Las Vegas philanthropists aren’t bluffing. To get a glimpse of how they work, look at the contributions of these selfless citizens, who have been intent on turning their hometown into a beacon of social consciousness. 

Odds are if you’ve had an alcoholic beverage in any hotel, restaurant or casino in Nevada, you’ve sampled Larry Ruvo’s wares. The senior managing director of Southern Wine & Spirits of Nevada, the state’s largest wholesale liquor, wine and beer distributor, has been on the Vegas scene since he worked as night manager at the old Frontier Hotel. Now there’s a big addition to their legacy—the Lou Ruvo Center for Brain Health. 

It’s a bittersweet accomplishment, since Larry’s father, Lou, a pioneer in the local restaurant world, passed away in 1994 after a two-year battle with Alzheimer’s. In tribute, the couple formed Keep Memory Alive to raise funds for the center and for research on neuro-degenerative diseases such as dementia, Alzheimer’s, ALS, Parkinson’s and Huntington’s—all of which reduce cognitive function. “It started at a dinner at Spago,” says Camille. “Our friend John Paul DeJoria [of Paul Mitchell] said, ‘I want to raise money in honor of Lou. I’m giving $5,000.’ One by one, others shouted out donations in Lou’s name.”

That giving spirit sparked fundraising of the highest order. The Ruvos launched Power of Love, an annual benefit highlighted by an auction of lavish items, such as a Tahoe vacation package at the Ruvos’ getaway (with dinner cooked by Emeril Lagasse), tennis with Andre Agassi and Steffi Graf and a private show by Robin Williams. 

Larry began lecturing on the importance of fueling research for chronic brain disorders. He enlisted Dr. Zaven Khachaturian—the world’s foremost researcher on Alzheimer’s—as CEO, which brought in even more high-level experts. Then he called upon Frank Gehry. The architect’s response? “I don’t want to build anything in Vegas.” Larry’s retort? “It’s a shame a man like you wouldn’t use your celebrity to help cure a disease.” Three hours later, Gehry, a longtime supporter of Huntington’s research, signed on. The institute would be a mecca of world-class health care and a work of art in its own right. 

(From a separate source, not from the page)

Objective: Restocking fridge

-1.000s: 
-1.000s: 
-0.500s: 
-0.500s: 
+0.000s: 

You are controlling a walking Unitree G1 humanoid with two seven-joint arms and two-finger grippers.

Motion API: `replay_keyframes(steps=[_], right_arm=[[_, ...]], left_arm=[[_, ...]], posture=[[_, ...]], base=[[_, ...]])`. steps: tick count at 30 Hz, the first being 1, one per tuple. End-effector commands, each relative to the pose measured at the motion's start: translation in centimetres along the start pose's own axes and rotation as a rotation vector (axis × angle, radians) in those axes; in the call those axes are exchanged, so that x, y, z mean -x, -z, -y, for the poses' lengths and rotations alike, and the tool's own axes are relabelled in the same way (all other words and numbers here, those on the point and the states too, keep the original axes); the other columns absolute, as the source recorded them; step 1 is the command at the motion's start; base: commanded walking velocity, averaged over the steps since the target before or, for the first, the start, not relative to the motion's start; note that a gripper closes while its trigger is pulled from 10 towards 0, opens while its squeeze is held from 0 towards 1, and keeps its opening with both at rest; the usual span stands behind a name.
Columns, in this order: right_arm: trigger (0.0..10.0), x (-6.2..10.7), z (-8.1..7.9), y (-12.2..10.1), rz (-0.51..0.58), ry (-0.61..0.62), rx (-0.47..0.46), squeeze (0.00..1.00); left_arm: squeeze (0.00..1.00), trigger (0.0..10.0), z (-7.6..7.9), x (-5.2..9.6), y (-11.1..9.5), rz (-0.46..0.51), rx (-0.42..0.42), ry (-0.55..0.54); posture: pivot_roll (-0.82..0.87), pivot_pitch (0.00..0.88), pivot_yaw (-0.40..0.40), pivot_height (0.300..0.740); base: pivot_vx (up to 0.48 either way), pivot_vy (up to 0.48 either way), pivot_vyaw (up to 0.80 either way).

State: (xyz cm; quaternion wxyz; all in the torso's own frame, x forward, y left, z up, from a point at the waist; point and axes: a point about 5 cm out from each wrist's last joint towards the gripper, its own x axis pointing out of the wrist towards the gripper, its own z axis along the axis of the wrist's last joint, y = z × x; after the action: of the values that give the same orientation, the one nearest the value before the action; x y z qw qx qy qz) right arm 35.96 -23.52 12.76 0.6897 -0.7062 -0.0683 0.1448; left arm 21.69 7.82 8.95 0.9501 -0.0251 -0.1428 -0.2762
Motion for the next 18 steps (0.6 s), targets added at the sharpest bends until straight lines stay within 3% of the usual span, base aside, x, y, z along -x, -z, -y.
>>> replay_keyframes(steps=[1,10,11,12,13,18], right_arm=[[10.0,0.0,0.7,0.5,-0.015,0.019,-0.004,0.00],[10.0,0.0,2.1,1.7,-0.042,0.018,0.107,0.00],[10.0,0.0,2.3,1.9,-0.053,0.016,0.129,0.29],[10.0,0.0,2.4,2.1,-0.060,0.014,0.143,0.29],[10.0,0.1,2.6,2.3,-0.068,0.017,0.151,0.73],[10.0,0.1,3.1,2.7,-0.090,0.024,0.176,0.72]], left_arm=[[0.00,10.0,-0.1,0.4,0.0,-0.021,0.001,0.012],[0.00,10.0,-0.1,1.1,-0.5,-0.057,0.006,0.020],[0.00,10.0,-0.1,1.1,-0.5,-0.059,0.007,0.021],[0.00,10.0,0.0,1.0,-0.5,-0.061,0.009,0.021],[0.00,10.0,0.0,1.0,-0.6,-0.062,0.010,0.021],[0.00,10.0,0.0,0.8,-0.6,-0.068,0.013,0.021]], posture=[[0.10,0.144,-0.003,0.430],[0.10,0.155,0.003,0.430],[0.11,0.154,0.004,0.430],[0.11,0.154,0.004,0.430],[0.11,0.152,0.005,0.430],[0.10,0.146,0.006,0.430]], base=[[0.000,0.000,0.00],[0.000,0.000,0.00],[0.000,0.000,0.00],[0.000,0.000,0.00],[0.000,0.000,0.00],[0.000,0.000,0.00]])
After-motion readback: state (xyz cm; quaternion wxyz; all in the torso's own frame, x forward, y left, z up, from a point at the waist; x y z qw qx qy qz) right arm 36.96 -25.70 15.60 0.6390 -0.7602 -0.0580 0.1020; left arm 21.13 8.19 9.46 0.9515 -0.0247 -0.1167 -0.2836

Recently, Larry scored a partnership with the renowned Cleveland Clinic. Already a leader in neurology, the clinic’s philosophy of patient-focused care appealed to the Ruvos. “When someone has a condition such as dementia or Alzheimer’s, the entire family suffers,” says Larry. “My mother needed back surgery after repeatedly lifting my father. The impact on the caregiver is huge.”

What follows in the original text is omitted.